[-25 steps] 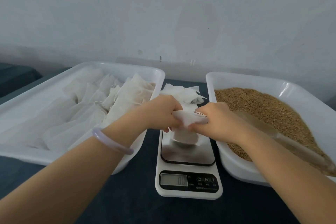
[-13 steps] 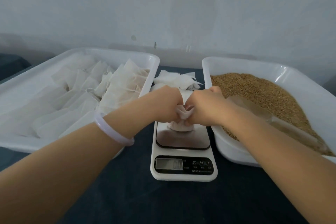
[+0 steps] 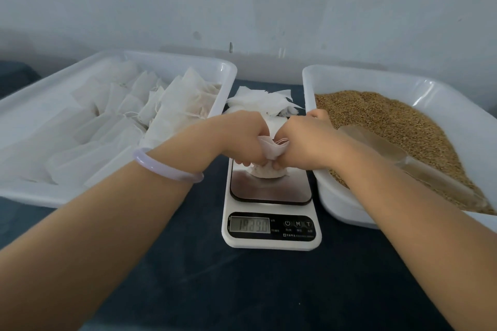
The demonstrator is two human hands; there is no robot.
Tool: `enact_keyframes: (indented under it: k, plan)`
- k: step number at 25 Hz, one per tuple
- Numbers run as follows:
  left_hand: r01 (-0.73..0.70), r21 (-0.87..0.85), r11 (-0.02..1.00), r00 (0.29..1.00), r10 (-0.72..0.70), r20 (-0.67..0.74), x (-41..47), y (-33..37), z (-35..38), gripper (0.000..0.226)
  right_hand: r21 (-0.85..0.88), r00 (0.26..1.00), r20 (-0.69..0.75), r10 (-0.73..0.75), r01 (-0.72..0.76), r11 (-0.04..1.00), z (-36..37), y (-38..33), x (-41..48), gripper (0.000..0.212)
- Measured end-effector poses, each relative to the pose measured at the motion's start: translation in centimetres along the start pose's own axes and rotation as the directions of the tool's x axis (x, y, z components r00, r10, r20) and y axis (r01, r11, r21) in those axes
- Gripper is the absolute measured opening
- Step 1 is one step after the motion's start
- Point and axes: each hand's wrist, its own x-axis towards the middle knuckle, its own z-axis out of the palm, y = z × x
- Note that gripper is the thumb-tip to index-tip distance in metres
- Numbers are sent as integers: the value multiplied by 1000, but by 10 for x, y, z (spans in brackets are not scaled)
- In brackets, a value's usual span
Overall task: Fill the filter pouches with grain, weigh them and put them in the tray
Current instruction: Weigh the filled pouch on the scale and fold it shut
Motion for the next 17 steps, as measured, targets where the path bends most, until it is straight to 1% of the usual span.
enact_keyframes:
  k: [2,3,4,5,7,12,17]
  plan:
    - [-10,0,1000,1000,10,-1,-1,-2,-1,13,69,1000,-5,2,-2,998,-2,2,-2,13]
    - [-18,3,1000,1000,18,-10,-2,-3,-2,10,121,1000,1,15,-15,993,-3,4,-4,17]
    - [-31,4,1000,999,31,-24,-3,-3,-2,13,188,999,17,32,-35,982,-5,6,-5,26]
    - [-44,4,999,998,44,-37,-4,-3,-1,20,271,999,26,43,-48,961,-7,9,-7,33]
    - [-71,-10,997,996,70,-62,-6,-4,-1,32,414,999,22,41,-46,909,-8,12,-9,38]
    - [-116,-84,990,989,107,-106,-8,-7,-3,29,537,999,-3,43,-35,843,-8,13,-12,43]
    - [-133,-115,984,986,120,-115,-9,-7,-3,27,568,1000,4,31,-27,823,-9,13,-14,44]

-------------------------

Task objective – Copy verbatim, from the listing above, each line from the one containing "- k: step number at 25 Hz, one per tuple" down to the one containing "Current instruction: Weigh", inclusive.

Reply to the exercise –
- k: step number at 25 Hz, one per tuple
- Numbers run as follows:
  left_hand: r01 (-0.73..0.70), r21 (-0.87..0.85), r11 (-0.02..1.00), r00 (0.29..1.00), r10 (-0.72..0.70), r20 (-0.67..0.74), x (-41..47), y (-33..37), z (-35..38), gripper (0.000..0.226)
  right_hand: r21 (-0.85..0.88), r00 (0.26..1.00), r20 (-0.69..0.75), r10 (-0.73..0.75), r01 (-0.72..0.76), r11 (-0.04..1.00), z (-36..37), y (-38..33), x (-41..48), gripper (0.000..0.212)
- Measured end-effector poses, each relative to the pose measured at the motion's start: translation in centimetres along the start pose's own axes and rotation as the directions of the tool's x axis (x, y, z components r00, r10, r20) and y axis (r01, r11, r21) in those axes
- Gripper is the absolute measured opening
- Step 1 is one step after the motion's start
- Point and axes: each hand's wrist, its own x-axis towards the middle knuckle, its own z-axis out of the palm, y = z × x
- Note that gripper is the thumb-tip to index-tip distance in metres
- Numbers are sent as integers: the value multiplied by 1000, but by 10 for x, y, z (spans in brackets are not scaled)
- In brackets, a value's usual span
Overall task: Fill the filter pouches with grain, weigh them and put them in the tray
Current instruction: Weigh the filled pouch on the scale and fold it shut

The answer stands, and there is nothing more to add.